A lack of phone signal has left survivors desperate to communicate with loved ones. Some 200,000 homes were damaged, with a number of restaurants and businesses in ruins.

“We must restart the reconstruction of Acapulco as soon as possible,” President Andres Manuel Lopez Obrador said. As aid finally began to arrive after the storm’s devastating landfall – initial estimates report USD15 billion in damage – the government upped the death toll from the previous report of 27.

Secretary of Security Rosa Icela Rodriguez said in a video on social media that at least 10 people remain missing, up from four previously reported.

A security force of some 17,000 has been deployed across the area after reports that supermarkets had been looted, authorities said.

Damages caused by the passage of Hurricane Otis in Puerto Marques, Guerrero state, Mexico. PHOTO: AFP

“Additionally, the Mexican army and navy have established an air bridge to accelerate the distribution of humanitarian aid,” a government statement said.

Thousands of litres of water and food supplies have been distributed in the resort city, home to 790,000 people.

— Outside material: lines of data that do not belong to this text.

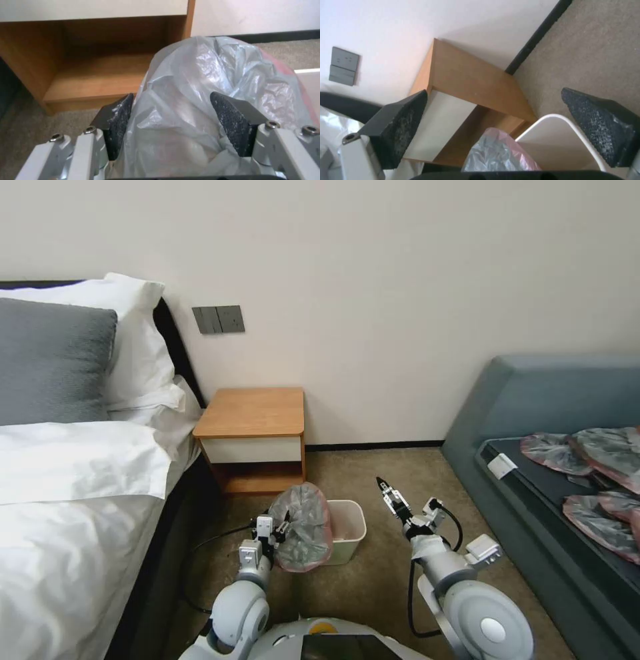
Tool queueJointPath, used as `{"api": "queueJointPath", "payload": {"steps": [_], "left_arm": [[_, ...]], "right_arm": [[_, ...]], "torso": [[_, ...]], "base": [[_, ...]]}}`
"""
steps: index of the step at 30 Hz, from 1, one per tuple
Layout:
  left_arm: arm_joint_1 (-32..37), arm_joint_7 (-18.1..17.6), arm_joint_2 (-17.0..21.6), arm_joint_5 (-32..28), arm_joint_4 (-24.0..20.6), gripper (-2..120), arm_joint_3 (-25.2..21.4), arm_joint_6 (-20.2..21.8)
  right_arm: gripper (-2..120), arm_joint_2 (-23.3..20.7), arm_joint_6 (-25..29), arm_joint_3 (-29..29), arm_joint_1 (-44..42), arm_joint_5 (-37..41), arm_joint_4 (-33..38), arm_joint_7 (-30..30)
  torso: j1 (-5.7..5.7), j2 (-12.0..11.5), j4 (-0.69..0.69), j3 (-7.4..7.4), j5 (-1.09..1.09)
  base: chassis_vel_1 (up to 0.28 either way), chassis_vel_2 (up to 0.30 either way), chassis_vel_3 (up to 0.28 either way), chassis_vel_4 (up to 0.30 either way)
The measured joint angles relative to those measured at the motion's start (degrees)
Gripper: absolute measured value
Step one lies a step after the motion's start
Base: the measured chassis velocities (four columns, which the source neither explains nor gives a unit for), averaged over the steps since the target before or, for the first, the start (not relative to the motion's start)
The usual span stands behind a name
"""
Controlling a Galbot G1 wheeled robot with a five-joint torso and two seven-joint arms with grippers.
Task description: Pick up the garbage bag from the table and place it over the trash can.
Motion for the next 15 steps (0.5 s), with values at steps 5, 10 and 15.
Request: {"api": "queueJointPath", "payload": {"steps": [5,10,15], "left_arm": [[-0.55,-0.14,-0.12,0.05,0.70,63,0.61,0.20],[-1.32,-0.86,-0.31,0.16,1.51,62,0.96,0.92],[-2.25,-1.41,-0.63,-0.12,2.36,62,1.58,1.70]], "right_arm": [[100,0.15,0.02,0.25,-0.33,0.01,-0.02,0.02],[100,0.30,0.02,0.47,-0.79,0.01,-0.04,0.03],[100,0.38,0.03,0.63,-1.17,0.00,-0.05,0.06]], "torso": [[0.00,0.00,0.00,0.00,0.00],[0.00,0.00,0.00,0.00,0.00],[0.00,0.00,0.00,0.00,0.00]], "base": [[0.000,0.000,0.000,0.000],[0.000,0.000,0.000,0.000],[0.000,0.000,0.000,0.000]]}}
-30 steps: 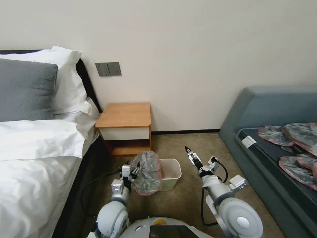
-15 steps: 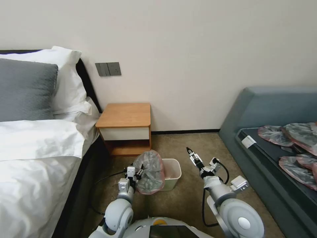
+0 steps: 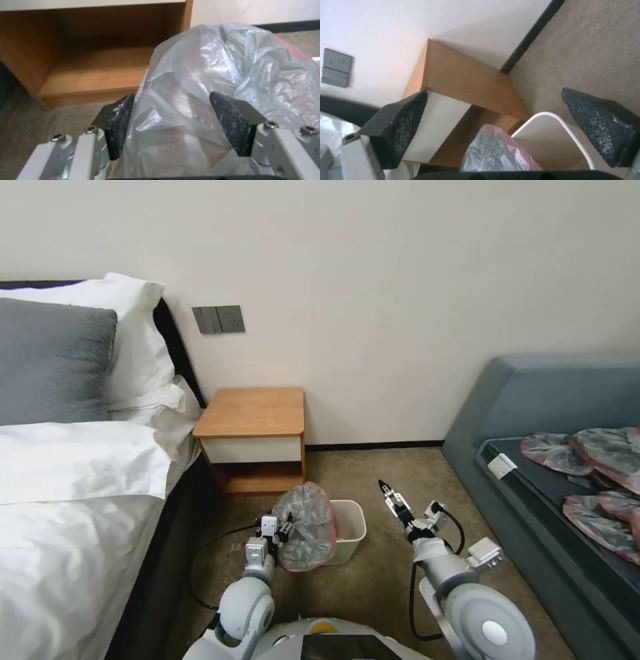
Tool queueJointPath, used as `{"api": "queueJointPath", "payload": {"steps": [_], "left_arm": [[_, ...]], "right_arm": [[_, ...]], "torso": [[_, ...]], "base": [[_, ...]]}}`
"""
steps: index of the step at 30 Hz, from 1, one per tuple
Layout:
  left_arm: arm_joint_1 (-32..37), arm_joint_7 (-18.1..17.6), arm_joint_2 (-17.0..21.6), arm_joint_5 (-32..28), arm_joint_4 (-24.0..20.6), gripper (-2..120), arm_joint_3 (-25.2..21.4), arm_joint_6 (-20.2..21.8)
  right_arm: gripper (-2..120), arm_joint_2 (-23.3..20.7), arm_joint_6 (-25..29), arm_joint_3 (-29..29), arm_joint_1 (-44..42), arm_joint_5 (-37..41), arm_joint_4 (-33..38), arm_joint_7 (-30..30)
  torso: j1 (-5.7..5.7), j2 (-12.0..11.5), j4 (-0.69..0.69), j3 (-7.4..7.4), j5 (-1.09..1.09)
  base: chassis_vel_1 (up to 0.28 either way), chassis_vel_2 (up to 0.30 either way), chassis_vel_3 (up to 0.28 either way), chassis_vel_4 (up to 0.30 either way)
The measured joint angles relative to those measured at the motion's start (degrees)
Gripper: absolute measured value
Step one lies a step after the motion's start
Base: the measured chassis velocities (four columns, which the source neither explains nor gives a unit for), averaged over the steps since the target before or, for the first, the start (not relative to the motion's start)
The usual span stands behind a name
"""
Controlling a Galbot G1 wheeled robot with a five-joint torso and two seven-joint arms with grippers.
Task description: Pick up the garbage bag from the table and place it over the trash can.
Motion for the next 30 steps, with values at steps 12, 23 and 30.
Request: {"api": "queueJointPath", "payload": {"steps": [12,23,30], "left_arm": [[-3.06,-1.99,-0.39,-3.20,1.80,59,1.47,3.20],[-7.86,-4.98,1.24,-10.32,2.67,59,2.99,9.46],[-10.25,-5.46,2.30,-12.83,4.53,59,3.63,10.37]], "right_arm": [[100,0.30,0.03,0.34,-0.52,-0.29,0.00,0.03],[100,0.49,0.06,0.51,-0.37,-0.75,0.00,0.00],[100,1.18,0.07,0.44,-0.63,-1.39,-0.01,-0.02]], "torso": [[0.00,0.00,0.00,0.00,0.00],[0.00,0.00,0.00,0.00,0.00],[0.00,0.00,0.00,0.00,0.00]], "base": [[0.000,0.000,0.000,0.000],[0.000,0.000,0.000,0.000],[0.000,0.000,0.000,0.000]]}}
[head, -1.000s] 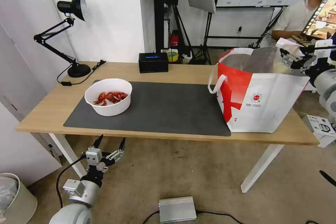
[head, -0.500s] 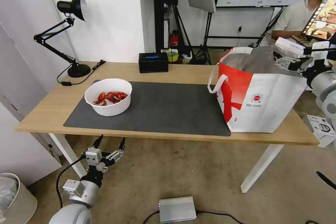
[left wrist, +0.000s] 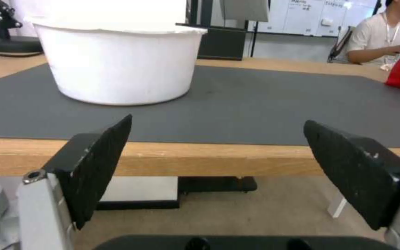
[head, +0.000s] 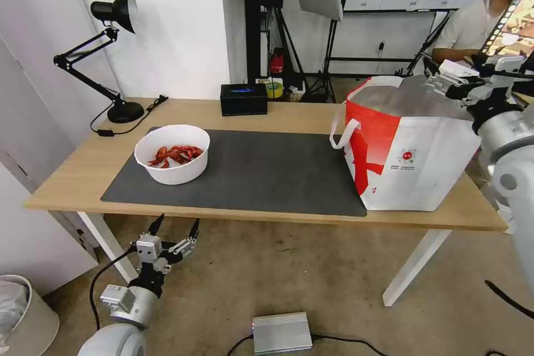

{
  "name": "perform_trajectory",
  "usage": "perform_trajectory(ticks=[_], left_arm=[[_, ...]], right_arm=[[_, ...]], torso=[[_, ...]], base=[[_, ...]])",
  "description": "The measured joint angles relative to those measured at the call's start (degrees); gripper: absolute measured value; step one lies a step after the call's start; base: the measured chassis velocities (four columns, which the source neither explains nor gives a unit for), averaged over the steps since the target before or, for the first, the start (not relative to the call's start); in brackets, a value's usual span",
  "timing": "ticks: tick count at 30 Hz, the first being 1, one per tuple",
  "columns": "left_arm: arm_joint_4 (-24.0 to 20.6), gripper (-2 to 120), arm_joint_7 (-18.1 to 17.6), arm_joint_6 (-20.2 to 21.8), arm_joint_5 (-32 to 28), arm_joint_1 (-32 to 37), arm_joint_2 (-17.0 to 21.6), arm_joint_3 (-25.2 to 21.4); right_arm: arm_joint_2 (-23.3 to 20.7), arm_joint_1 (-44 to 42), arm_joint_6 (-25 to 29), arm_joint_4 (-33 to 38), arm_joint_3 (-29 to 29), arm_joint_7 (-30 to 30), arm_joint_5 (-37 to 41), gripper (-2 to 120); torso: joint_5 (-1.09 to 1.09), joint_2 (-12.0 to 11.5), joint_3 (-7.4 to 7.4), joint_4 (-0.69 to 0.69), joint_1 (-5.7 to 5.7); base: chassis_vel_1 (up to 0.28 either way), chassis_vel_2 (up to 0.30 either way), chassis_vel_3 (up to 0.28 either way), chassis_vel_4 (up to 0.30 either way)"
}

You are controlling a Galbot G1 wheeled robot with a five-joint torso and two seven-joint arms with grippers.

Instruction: Pick up the trash from the table and place it into the takeout bag.

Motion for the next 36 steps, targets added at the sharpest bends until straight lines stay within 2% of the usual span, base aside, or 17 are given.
perform_trajectory(ticks=[7, 17, 36], left_arm=[[-0.1, 100, 0.0, 0.0, -0.3, 0.0, 0.3, -0.5], [-0.3, 100, -0.2, 0.1, -1.0, -0.3, 0.6, -0.9], [-0.1, 100, -0.6, 0.1, -1.1, -0.7, 0.5, -0.7]], right_arm=[[2.7, -3.0, 4.2, 2.6, -1.3, 0.0, -0.8, 100], [8.5, -11.7, 9.1, 5.8, -2.2, -2.2, -6.8, 100], [18.9, -22.6, 12.8, 7.6, -4.2, -5.5, -18.1, 100]], torso=[[-0.01, 0.0, 0.0, 0.0, 0.0], [0.0, 0.0, 0.0, -0.01, 0.0], [0.0, 0.0, 0.0, 0.0, 0.0]], base=[[0.0, 0.0, 0.0, 0.0], [0.0, 0.0, 0.0, 0.0], [0.0, 0.0, 0.0, 0.0]])
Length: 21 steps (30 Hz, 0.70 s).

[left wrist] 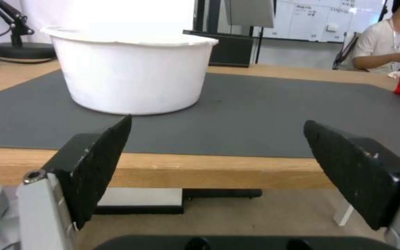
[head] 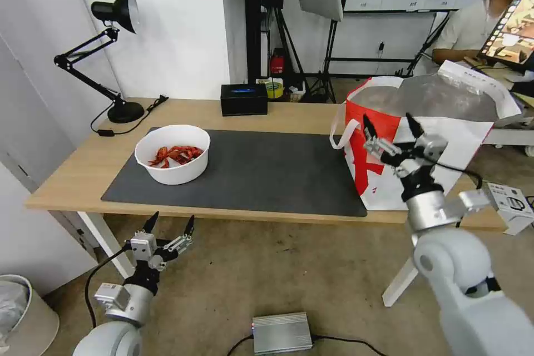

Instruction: Pick up the trash from the table and place it into the takeout bag.

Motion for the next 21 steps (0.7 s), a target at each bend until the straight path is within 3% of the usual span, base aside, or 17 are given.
perform_trajectory(ticks=[5, 15, 21], left_arm=[[0.0, 100, 0.0, 0.0, 0.0, -0.3, -0.1, 0.3], [0.0, 100, 0.0, 0.0, 0.0, -0.5, 0.0, 0.4], [-0.3, 100, 0.0, 0.2, 0.0, -1.0, 0.0, 0.5]], right_arm=[[3.5, -4.3, 1.1, -0.2, -0.7, -0.5, -4.5, 100], [5.7, -6.2, 2.3, -1.3, -0.9, -0.9, -8.1, 100], [9.3, -10.5, 5.4, -2.3, -1.7, -1.7, -12.1, 100]], torso=[[0.0, 0.0, 0.0, 0.0, 0.0], [0.0, 0.0, 0.0, 0.0, 0.0], [0.0, 0.0, 0.01, 0.0, 0.0]], base=[[0.0, 0.0, 0.0, 0.0], [0.0, 0.0, 0.0, 0.0], [0.0, 0.0, 0.0, 0.0]])
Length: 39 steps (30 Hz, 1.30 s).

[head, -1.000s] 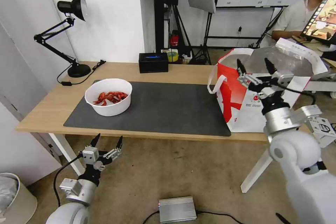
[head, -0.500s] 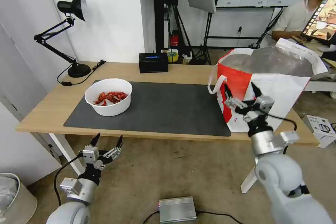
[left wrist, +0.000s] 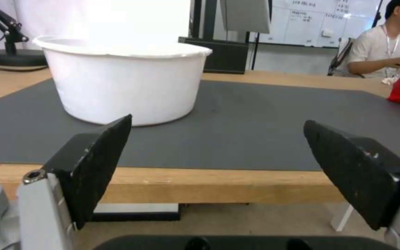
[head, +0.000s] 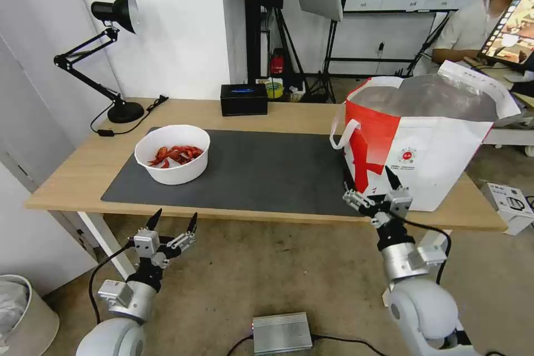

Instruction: Pick up the trash from the table and place it into the takeout bag.

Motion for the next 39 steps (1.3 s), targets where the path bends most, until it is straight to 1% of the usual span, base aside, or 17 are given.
perform_trajectory(ticks=[5, 9, 15, 39], left_arm=[[-0.1, 100, 0.0, 0.1, -0.1, -0.1, 0.1, -0.1], [-0.3, 100, 0.0, 0.3, -0.3, -0.3, 0.0, -0.4], [-0.3, 100, 0.0, 0.3, -0.4, -0.6, 0.0, -0.3], [-0.5, 100, -0.1, 1.2, -1.4, -1.9, 0.5, 0.0]], right_arm=[[1.4, -1.9, 0.0, 0.0, -0.7, 0.2, -0.6, 100], [2.6, -5.6, -0.1, 0.9, -0.9, 0.4, -2.0, 100], [2.9, -8.1, -0.2, 2.1, -0.7, 0.4, -3.3, 100], [4.3, -9.1, -0.8, 1.0, -2.3, 0.6, -5.1, 100]], torso=[[0.0, 0.0, 0.0, 0.01, 0.0], [0.0, 0.0, 0.0, 0.0, 0.0], [0.0, 0.0, 0.0, 0.0, 0.0], [0.0, 0.0, 0.0, 0.0, 0.0]], base=[[0.0, 0.0, 0.0, 0.0], [0.0, 0.0, 0.0, 0.0], [0.0, 0.0, 0.0, 0.0], [0.0, 0.0, 0.0, 0.0]])
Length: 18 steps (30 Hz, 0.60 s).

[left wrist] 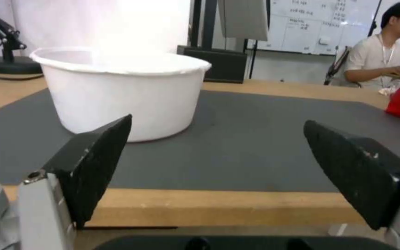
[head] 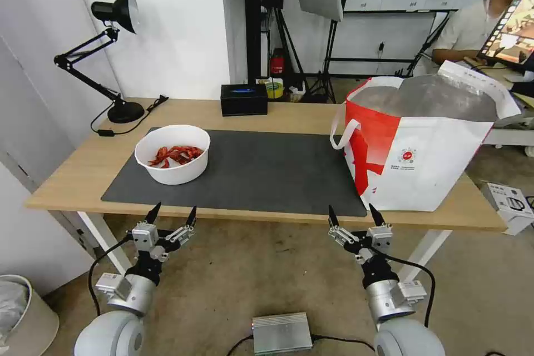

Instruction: Pick up the trash from the table and place it into the takeout bag.

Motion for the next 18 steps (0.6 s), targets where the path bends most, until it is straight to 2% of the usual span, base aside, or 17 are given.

The government said victims in need of specialised care were being flown to hospitals elsewhere in Mexico. Despite the government efforts, many survivors around the area were still struggling to contact family and friends elsewhere in Mexico.

Andrea Fernandez, who is eight months pregnant, said she was distraught – unable to let her husband in another state know that she is fine.

“There is no (cellular) service. I haven’t been able to communicate for three days,” she said, jostling on a bridge with about 20 others keen to reach loved ones.

“I’m desperate,” she said through tears. Cell phones intermittently pick up signals in some parts of the port, but the situation is hit or miss.

One local woman could be overheard saying: “There is no way to get out of here! I’ll talk to you again when I can. Everything here is gone. It’s horrible.”

Some survivors have told local media they were angry to hear tourists were taken to safe places to ride out the storm – in sharp contrast to the local population.